EXERCISE PROMPT –
Please return every record exactly as written, leaving out the pictures.

** DATA TO USE follows **

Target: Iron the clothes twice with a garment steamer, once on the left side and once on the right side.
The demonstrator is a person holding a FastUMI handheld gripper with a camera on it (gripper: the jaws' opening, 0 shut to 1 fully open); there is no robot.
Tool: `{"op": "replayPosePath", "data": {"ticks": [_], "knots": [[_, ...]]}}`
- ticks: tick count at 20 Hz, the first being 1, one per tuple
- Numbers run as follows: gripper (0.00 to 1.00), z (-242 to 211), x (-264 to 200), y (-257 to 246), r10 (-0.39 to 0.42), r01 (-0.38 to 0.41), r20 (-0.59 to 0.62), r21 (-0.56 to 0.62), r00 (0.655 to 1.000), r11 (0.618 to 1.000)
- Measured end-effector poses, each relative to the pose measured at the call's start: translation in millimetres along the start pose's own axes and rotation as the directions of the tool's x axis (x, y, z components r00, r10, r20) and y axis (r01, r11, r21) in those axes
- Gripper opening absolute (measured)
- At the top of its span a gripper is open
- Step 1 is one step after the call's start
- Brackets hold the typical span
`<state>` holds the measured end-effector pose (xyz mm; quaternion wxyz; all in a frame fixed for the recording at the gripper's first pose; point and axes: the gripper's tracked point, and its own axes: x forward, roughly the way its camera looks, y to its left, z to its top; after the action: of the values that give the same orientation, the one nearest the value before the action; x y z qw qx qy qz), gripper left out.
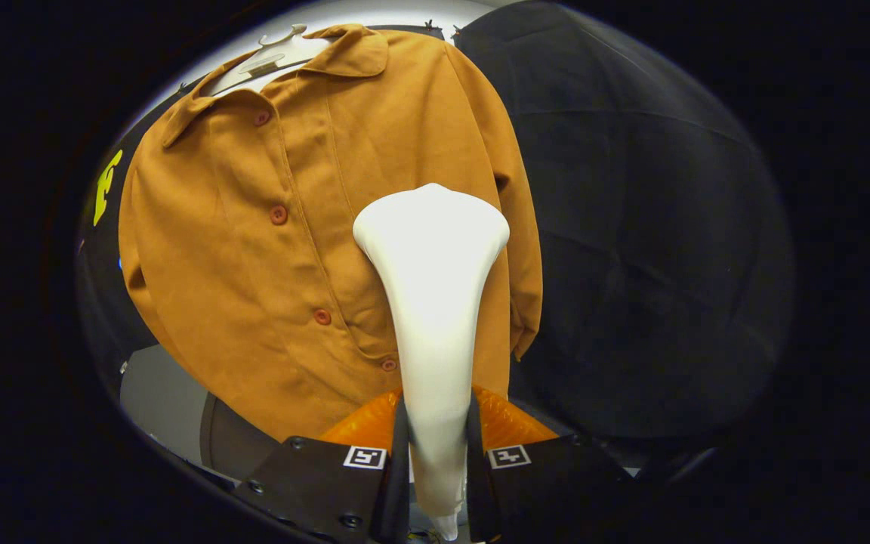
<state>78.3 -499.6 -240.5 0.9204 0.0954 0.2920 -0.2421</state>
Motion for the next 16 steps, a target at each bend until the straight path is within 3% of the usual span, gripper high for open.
{"op": "replayPosePath", "data": {"ticks": [11, 16], "knots": [[0.34, -76, 6, -15, -0.036, 0.034, -0.163, -0.015, 0.986, 0.999], [0.34, -101, -13, -19, -0.061, 0.060, -0.209, -0.010, 0.976, 0.998]]}}
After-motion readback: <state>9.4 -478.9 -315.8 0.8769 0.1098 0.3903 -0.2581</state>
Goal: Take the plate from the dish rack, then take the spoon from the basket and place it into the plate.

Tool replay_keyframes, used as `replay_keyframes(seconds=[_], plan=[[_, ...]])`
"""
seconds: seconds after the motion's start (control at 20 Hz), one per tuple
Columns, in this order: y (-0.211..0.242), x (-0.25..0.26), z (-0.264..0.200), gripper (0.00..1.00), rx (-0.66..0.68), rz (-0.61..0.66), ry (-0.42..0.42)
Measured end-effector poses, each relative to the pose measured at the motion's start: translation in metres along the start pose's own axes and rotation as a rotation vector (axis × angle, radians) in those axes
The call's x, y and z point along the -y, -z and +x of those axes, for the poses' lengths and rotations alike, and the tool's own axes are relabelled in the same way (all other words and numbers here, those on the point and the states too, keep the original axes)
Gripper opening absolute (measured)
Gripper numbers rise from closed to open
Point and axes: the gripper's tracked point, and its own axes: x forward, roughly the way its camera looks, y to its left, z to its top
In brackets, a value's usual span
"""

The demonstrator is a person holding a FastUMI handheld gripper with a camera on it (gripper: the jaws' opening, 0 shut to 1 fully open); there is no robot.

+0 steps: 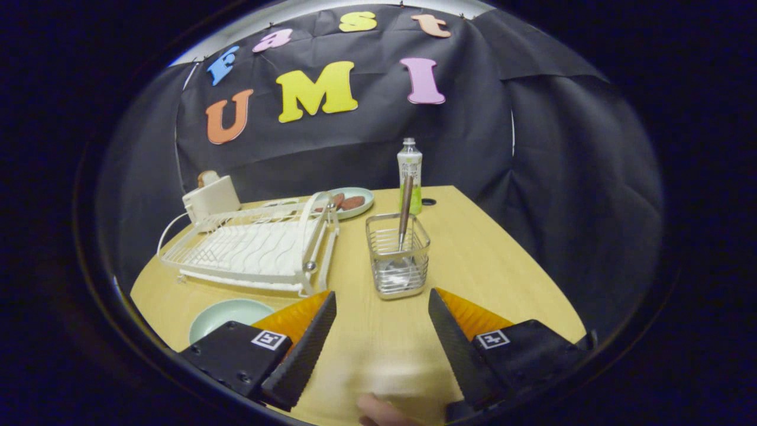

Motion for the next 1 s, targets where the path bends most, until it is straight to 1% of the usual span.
replay_keyframes(seconds=[0.1,0.2,0.35,0.5,0.6,0.75,0.8,0.85,1.0], plan=[[-0.021,0.012,0.017,1.0,0.022,-0.007,0.007],[-0.045,0.015,0.029,1.0,0.066,-0.009,-0.016],[-0.07,0.014,0.052,1.0,0.081,-0.046,-0.036],[-0.085,0.023,0.083,1.0,0.047,-0.066,-0.013],[-0.095,0.019,0.098,1.0,0.012,-0.033,-0.05],[-0.106,0.027,0.125,1.0,-0.03,0.02,-0.025],[-0.107,0.026,0.129,1.0,-0.05,0.023,-0.041],[-0.107,0.023,0.133,0.98,-0.063,0.028,-0.051],[-0.103,0.023,0.143,0.7,-0.098,0.056,-0.038]])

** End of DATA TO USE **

RESPONSE AREA –
Target: Iron the clothes twice with a garment steamer, once on the left side and once on the right side.
The demonstrator is a person holding a FastUMI handheld gripper with a camera on it (gripper: the jaws' opening, 0 shut to 1 fully open); there is no robot.
Tool: `{"op": "replayPosePath", "data": {"ticks": [_], "knots": [[_, ...]]}}`
- ticks: tick count at 20 Hz, the first being 1, one per tuple
- Numbers run as follows: gripper (0.00 to 1.00), z (-242 to 211), x (-264 to 200), y (-257 to 246), r10 (-0.39 to 0.42), r01 (-0.38 to 0.41), r20 (-0.59 to 0.62), r21 (-0.56 to 0.62), r00 (0.655 to 1.000), r11 (0.618 to 1.000)
- Measured end-effector poses, each relative to the pose measured at the call's start: translation in millimetres along the start pose's own axes and rotation as the directions of the tool's x axis (x, y, z components r00, r10, r20) and y axis (r01, r11, r21) in those axes
- Gripper opening absolute (measured)
- At the top of its span a gripper is open
- Step 1 is one step after the call's start
- Brackets hold the typical span
`<state>` holds the measured end-effector pose (xyz mm; quaternion wxyz; all in a frame fixed for the recording at the gripper's first pose; point and axes: the gripper's tracked point, and its own axes: x forward, roughly the way its camera looks, y to its left, z to its top; after the action: of the values that give the same orientation, the one nearest the value before the action; x y z qw qx qy qz), gripper left out.
<state>78.3 -499.6 -240.5 0.9204 0.0954 0.2920 -0.2421</state>
Motion for the next 16 steps, a target at each bend until the straight path is within 3% of the usual span, gripper high for open.
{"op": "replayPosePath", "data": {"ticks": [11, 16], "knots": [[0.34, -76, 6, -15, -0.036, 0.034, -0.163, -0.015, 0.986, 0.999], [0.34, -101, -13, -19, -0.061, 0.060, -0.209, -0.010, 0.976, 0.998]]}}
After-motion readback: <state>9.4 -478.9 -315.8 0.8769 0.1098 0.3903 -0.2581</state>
Goal: Take the plate from the dish rack, then take the spoon from the basket and place it into the plate.

Tool replay_keyframes, used as `replay_keyframes(seconds=[_], plan=[[_, ...]])`
"""
seconds: seconds after the motion's start (control at 20 Hz), one per tuple
Columns, in this order: y (-0.211..0.242), x (-0.25..0.26), z (-0.264..0.200), gripper (0.00..1.00), rx (-0.66..0.68), rz (-0.61..0.66), ry (-0.42..0.42)
Measured end-effector poses, each relative to the pose measured at the motion's start: translation in metres along the start pose's own axes and rotation as a rotation vector (axis × angle, radians) in those axes
The call's x, y and z point along the -y, -z and +x of those axes, for the poses' lengths and rotations alike, and the tool's own axes are relabelled in the same way (all other words and numbers here, those on the point and the states too, keep the original axes)
Gripper opening absolute (measured)
Gripper numbers rise from closed to open
Point and axes: the gripper's tracked point, and its own axes: x forward, roughly the way its camera looks, y to its left, z to its top
In brackets, a value's usual span
"""

The demonstrator is a person holding a FastUMI handheld gripper with a camera on it (gripper: the jaws' opening, 0 shut to 1 fully open); there is no robot.

+0 steps: 

Motion for the next 1 s, targets where the path bends most, until it is straight to 1% of the usual span.
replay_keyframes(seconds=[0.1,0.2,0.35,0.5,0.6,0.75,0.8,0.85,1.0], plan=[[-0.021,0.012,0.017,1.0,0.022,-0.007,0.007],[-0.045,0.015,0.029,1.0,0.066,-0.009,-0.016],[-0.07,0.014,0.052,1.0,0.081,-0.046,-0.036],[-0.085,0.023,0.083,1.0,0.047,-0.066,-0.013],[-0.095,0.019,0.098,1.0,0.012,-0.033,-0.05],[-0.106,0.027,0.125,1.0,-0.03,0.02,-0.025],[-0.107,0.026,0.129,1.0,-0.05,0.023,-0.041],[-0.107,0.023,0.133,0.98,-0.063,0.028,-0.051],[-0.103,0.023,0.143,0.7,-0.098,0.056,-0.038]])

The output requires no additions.